Decidí comprar un Cd.
Mientras pagaba sentí culpa. La colección crece más allá de mis capacidades de
almacenamiento. Pero no solo por eso: sentí que ese acto, el de comprar un Cd,
era un hábito adolescente, un gusto de cuando recién estaba empezando a
conformar los muros de mi propia caverna. Esa colección, junto con la
biblioteca, es algo privado que comparto con mis amigos. Productos comerciales
que son ornamentos de mi soledad, para mi soledad. “¿No se supone que
ahorrarías para viajar, para salir, para bajar del público al escenario?”, me
dije mientras me lo empacaban. Llegué a la casa y escuché dos o tres canciones.
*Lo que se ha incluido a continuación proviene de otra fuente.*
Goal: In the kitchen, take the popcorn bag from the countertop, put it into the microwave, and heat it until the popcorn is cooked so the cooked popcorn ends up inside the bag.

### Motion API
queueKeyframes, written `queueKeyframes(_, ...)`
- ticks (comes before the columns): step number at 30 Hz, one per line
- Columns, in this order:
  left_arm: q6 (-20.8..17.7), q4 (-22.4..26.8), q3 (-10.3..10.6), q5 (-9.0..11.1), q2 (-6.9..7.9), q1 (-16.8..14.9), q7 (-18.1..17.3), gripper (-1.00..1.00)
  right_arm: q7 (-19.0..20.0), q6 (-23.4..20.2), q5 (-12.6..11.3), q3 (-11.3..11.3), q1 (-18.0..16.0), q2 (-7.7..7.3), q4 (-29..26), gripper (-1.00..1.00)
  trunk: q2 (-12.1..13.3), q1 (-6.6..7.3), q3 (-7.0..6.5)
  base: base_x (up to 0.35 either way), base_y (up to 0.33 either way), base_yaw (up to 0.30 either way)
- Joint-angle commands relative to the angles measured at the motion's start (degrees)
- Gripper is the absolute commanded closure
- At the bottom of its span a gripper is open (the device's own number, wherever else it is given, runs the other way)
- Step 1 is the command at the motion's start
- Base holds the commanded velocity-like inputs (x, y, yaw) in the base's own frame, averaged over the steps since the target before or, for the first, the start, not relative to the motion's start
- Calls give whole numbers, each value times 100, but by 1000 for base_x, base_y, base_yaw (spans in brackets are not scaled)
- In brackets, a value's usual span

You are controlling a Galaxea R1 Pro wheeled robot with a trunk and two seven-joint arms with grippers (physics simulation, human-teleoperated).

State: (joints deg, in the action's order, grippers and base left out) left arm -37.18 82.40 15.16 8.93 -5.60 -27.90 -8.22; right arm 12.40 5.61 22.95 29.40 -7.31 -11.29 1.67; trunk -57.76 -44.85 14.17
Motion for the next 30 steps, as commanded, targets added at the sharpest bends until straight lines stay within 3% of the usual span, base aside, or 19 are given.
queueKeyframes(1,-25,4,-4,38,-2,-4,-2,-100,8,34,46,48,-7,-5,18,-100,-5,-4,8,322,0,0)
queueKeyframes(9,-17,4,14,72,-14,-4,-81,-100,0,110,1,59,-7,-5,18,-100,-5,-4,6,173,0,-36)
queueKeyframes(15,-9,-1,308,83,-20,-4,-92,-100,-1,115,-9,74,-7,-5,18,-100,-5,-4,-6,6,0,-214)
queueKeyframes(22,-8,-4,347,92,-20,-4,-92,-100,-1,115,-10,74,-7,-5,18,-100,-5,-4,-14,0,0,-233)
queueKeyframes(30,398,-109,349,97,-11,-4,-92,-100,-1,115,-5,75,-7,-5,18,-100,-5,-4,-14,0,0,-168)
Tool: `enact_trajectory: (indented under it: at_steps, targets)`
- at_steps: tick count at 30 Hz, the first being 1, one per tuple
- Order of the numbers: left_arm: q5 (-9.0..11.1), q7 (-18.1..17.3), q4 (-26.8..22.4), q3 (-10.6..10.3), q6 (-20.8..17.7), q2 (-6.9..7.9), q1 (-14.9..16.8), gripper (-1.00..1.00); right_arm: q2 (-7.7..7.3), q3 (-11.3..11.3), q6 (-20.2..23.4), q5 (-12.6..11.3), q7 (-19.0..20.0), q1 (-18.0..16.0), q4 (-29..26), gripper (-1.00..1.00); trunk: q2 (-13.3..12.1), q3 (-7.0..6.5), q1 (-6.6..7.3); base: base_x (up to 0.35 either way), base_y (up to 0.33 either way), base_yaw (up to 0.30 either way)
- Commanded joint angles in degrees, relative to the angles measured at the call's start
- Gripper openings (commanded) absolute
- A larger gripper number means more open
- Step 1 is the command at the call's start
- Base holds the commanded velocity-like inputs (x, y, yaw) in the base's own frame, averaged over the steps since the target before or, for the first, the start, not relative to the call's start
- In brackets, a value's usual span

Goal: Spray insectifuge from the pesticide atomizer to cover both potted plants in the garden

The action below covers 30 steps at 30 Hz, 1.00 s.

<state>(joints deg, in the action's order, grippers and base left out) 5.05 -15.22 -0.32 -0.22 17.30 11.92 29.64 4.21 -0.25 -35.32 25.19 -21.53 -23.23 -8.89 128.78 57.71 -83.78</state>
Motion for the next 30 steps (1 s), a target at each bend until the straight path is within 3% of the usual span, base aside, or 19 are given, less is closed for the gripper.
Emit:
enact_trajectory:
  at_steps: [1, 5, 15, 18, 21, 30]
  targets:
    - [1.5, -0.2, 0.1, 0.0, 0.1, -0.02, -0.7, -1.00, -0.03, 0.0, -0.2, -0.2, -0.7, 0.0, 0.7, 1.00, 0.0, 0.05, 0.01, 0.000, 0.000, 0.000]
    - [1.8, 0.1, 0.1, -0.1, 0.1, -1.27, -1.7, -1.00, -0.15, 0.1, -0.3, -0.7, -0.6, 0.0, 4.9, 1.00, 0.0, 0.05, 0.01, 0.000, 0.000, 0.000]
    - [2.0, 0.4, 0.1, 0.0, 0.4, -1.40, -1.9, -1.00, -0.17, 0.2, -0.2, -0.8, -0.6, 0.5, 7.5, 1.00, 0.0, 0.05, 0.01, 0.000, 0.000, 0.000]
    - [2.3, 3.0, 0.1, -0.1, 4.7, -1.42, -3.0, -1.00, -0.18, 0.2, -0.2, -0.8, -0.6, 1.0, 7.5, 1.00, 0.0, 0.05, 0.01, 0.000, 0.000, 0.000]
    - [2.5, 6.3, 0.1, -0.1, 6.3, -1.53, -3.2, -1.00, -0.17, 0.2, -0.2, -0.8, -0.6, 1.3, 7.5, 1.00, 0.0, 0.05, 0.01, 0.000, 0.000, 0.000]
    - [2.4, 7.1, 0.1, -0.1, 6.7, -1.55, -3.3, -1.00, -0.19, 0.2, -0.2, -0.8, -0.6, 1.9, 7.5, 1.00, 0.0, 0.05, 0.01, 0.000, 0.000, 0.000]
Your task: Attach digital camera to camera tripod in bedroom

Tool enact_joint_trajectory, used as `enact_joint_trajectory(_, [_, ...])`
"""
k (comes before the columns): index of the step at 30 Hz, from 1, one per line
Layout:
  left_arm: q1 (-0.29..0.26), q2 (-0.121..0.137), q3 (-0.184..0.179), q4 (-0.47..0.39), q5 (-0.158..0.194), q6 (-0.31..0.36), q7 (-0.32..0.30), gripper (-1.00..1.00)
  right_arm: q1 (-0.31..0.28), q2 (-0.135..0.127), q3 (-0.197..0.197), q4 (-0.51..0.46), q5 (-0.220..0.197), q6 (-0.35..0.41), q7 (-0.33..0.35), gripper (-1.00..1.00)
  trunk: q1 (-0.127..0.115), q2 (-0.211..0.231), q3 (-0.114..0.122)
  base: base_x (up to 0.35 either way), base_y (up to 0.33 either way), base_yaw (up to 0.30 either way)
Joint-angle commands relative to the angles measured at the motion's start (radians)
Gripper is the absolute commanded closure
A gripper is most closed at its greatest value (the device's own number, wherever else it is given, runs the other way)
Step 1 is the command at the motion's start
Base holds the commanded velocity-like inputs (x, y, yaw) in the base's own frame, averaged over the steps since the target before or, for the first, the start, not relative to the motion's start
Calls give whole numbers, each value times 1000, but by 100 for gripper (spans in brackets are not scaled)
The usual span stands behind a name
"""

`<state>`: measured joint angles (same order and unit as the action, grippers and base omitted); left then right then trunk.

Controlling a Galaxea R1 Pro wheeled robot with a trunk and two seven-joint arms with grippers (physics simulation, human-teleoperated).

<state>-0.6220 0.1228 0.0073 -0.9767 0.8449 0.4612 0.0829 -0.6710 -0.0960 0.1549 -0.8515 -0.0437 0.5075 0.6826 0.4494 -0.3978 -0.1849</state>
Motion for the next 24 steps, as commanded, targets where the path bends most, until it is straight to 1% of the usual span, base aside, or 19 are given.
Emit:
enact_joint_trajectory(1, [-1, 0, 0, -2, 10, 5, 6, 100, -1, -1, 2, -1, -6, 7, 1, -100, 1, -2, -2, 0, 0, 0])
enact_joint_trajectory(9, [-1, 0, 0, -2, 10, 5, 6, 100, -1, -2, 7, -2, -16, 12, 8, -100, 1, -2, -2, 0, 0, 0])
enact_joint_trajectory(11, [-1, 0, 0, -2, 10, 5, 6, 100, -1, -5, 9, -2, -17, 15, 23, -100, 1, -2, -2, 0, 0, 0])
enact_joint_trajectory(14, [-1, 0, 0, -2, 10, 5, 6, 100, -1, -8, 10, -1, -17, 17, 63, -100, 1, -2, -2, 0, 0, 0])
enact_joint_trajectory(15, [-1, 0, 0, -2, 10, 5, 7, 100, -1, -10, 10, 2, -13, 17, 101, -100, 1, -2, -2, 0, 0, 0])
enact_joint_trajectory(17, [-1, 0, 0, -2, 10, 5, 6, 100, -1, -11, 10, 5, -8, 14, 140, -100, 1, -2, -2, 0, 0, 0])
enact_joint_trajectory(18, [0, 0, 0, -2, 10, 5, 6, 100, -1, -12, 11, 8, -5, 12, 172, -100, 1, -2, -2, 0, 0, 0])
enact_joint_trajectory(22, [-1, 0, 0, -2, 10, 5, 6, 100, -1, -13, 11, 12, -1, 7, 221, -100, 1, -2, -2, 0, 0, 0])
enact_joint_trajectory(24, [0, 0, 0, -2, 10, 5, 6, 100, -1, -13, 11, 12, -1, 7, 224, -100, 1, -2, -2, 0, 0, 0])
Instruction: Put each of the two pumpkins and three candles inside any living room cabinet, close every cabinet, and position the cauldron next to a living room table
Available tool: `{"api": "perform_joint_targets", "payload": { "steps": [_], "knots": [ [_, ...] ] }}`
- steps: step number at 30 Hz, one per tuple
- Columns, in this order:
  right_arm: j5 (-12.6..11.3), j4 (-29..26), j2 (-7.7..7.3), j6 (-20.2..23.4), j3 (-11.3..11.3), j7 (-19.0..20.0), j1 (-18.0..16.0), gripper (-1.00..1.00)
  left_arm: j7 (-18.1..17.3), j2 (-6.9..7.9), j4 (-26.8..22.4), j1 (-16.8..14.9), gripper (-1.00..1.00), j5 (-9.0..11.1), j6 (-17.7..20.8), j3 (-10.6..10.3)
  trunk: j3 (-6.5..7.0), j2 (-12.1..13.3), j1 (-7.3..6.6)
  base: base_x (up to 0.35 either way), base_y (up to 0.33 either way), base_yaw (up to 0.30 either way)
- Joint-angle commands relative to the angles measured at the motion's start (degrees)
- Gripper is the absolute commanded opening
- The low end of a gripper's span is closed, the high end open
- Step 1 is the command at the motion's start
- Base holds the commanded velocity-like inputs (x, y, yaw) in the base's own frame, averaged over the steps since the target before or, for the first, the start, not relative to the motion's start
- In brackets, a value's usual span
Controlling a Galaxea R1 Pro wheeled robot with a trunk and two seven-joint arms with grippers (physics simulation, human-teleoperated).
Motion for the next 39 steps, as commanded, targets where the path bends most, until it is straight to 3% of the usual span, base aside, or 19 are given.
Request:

Apagué el equipo. Sentí que ya no tengo tiempo para quedarme horas y horas escuchando
música. Tampoco ganas. Los días pasaron. Luego, en un trance mientras surfeaba
las toneladas de información de Instagram y Tinder me observé: ahora en mi
soledad también “trabajo”, también consumo “productos comerciales”. “No es que
no tenga tiempo – me dije —, es que ya no lo cuido. No es que ya no tenga ganas
de quedarme a solas escuchando música horas y horas, es que ahora estoy en las
profundidades de la distracción. Regalo mi atención a una plataforma que se
lucra de ella, cayendo así en la trampa de creer que existo en la medida en que
soy visto. Que no me pierdo de nada si sé en qué andan los demás”. En ese instante
tuve otra certeza: sí, puede que aún compre música a manera de hábito
perpetuado desde mi adolescencia, pero no solo es un acto justo y honrado
(porque la música no se hace ni se graba ni se distribuye gratis), es una forma
inconsciente de decirme a mí mismo que tal vez debiera desconectarme y no andar
pegado al celular todo el día. Que internet nos está matando. Que las compañías
celan nuestros ratos a solas. Sí: comprar Cd’s, o vinilos, es un acto romántico
con el que busco perpetuar viva una industria herida, y no depender de la
conexión a internet ni de mis datos móviles para escuchar música, para hacer
íntimo y entero el viaje que nos proponen los artistas en cada disco.